● Problem
Take the data that sits below and write it out again exactly.

● Material provided
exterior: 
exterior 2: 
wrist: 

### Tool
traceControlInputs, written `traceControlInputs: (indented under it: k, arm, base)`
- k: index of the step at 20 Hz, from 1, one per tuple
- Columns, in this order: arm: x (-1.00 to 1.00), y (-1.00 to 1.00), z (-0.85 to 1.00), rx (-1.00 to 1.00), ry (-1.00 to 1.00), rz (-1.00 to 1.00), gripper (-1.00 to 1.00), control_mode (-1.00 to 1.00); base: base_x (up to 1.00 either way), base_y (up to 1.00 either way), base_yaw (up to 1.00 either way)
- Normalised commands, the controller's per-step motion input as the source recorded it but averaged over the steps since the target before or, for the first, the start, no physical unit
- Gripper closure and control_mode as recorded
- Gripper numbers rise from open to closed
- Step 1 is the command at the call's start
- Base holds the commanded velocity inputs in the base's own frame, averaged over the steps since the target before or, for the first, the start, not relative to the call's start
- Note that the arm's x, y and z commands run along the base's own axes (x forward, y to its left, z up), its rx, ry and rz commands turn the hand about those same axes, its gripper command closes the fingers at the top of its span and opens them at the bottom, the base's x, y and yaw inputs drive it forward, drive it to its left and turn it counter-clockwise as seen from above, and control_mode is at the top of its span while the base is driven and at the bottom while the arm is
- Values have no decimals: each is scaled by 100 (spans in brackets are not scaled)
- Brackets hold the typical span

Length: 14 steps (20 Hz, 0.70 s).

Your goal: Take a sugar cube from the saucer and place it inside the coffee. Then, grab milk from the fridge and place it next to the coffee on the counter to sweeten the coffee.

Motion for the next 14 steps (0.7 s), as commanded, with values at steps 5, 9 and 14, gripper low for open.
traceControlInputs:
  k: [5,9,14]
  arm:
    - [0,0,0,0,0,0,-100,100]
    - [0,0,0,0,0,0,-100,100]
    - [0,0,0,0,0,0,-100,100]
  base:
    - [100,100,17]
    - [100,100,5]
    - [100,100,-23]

● Answer area
exterior: 
exterior 2: 
wrist: 

### Tool
traceControlInputs, written `traceControlInputs: (indented under it: k, arm, base)`
- k: index of the step at 20 Hz, from 1, one per tuple
- Columns, in this order: arm: x (-1.00 to 1.00), y (-1.00 to 1.00), z (-0.85 to 1.00), rx (-1.00 to 1.00), ry (-1.00 to 1.00), rz (-1.00 to 1.00), gripper (-1.00 to 1.00), control_mode (-1.00 to 1.00); base: base_x (up to 1.00 either way), base_y (up to 1.00 either way), base_yaw (up to 1.00 either way)
- Normalised commands, the controller's per-step motion input as the source recorded it but averaged over the steps since the target before or, for the first, the start, no physical unit
- Gripper closure and control_mode as recorded
- Gripper numbers rise from open to closed
- Step 1 is the command at the call's start
- Base holds the commanded velocity inputs in the base's own frame, averaged over the steps since the target before or, for the first, the start, not relative to the call's start
- Note that the arm's x, y and z commands run along the base's own axes (x forward, y to its left, z up), its rx, ry and rz commands turn the hand about those same axes, its gripper command closes the fingers at the top of its span and opens them at the bottom, the base's x, y and yaw inputs drive it forward, drive it to its left and turn it counter-clockwise as seen from above, and control_mode is at the top of its span while the base is driven and at the bottom while the arm is
- Values have no decimals: each is scaled by 100 (spans in brackets are not scaled)
- Brackets hold the typical span

Length: 14 steps (20 Hz, 0.70 s).

Your goal: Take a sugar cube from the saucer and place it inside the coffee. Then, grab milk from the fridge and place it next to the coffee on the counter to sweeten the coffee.

Motion for the next 14 steps (0.7 s), as commanded, with values at steps 5, 9 and 14, gripper low for open.
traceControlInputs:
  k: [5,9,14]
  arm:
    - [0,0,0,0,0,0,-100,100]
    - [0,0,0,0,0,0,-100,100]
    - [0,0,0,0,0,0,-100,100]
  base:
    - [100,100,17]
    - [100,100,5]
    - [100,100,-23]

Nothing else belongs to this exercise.